1 From the Department of Neurology, College of Physicians and Surgeons, Columbia University, New York, and the Marine Biological Laboratory, Woods Hole

The electroplaques of Astroscopus y-graecum were studied in situ with microelectrode recordings. Despite the distant taxonomic relations and the different origins of the organs, their properties in the teleost and torpedine marine electric fishes are remarkably similar. Only the innervated membrane (the dorsal) is electrogenically reactive in Astroscopus, and it, too, does not respond to electrical stimuli. As in the torpedine fishes, the uninnervated membrane of the electroplaques offers a very low resistance to the discharge of the innervated membrane. Additional direct evidence for electrical inexcitability of the reactive surface was obtained by denervating one of the bilateral organs.
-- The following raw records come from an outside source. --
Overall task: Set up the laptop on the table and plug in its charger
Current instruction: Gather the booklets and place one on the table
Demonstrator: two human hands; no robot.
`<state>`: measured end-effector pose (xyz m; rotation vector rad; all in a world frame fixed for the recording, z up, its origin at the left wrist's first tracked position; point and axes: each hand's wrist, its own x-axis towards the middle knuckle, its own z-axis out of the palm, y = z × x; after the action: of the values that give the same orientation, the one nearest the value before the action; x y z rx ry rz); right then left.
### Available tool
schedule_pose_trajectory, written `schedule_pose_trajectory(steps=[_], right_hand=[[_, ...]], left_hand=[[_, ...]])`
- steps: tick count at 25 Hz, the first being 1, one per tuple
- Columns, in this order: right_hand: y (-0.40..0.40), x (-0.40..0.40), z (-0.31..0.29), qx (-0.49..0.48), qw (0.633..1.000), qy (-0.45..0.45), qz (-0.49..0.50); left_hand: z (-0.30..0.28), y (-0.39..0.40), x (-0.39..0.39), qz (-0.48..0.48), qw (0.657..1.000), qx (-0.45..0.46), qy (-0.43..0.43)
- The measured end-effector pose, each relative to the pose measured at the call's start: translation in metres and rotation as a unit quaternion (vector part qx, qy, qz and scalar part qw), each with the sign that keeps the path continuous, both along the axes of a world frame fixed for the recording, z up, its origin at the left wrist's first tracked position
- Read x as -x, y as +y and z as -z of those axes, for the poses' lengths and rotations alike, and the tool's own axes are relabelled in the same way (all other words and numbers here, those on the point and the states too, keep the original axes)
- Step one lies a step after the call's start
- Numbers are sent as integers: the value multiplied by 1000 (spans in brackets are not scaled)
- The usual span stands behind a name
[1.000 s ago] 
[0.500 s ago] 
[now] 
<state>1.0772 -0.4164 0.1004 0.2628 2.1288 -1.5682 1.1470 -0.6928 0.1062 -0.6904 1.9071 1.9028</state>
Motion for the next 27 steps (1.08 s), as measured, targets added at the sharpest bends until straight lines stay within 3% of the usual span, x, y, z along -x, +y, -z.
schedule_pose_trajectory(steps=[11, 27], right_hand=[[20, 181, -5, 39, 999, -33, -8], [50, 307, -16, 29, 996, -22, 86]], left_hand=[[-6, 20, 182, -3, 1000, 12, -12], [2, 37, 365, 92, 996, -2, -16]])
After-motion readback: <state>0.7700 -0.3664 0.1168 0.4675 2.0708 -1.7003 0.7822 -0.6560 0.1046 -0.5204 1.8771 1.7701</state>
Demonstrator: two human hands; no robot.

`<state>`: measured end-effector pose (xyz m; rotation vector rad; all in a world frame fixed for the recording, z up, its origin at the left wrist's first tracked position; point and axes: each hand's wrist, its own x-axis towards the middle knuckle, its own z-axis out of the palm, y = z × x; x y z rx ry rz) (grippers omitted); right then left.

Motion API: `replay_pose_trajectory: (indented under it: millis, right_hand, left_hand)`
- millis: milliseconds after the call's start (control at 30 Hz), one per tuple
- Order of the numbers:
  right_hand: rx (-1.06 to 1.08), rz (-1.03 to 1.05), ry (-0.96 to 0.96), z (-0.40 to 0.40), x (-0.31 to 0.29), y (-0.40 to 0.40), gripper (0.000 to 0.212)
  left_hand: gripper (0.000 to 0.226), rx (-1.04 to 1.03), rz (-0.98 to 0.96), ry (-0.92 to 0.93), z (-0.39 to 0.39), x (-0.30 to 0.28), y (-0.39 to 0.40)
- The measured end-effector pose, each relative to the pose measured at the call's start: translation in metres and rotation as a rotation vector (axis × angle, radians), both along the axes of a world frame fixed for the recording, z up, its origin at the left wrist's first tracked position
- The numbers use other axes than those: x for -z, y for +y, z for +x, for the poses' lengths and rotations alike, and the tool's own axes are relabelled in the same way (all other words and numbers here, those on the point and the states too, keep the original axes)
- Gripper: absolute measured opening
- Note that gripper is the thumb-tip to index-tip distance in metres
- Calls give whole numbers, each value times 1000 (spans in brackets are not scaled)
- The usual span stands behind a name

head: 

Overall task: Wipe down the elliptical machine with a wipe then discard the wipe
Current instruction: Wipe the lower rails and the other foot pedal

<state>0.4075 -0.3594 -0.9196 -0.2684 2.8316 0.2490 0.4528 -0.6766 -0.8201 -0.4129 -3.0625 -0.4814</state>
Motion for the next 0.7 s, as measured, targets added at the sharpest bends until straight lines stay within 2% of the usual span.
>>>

The denervated one did not respond to strong electrical stimuli which evoked responses in the opposite, innervated organ. The denervated electroplaques had a normal resting potential and were depolarized by acetylcholine and carbamylcholine similarly to normal cells. Other properties related to electrical inexcitability were also demonstrated. A pharmacological finding of considerable theoretical significance is that desensitization occurred on depolarizing cells with acetylcholine but was absent on depolarizing them with carbamylcholine.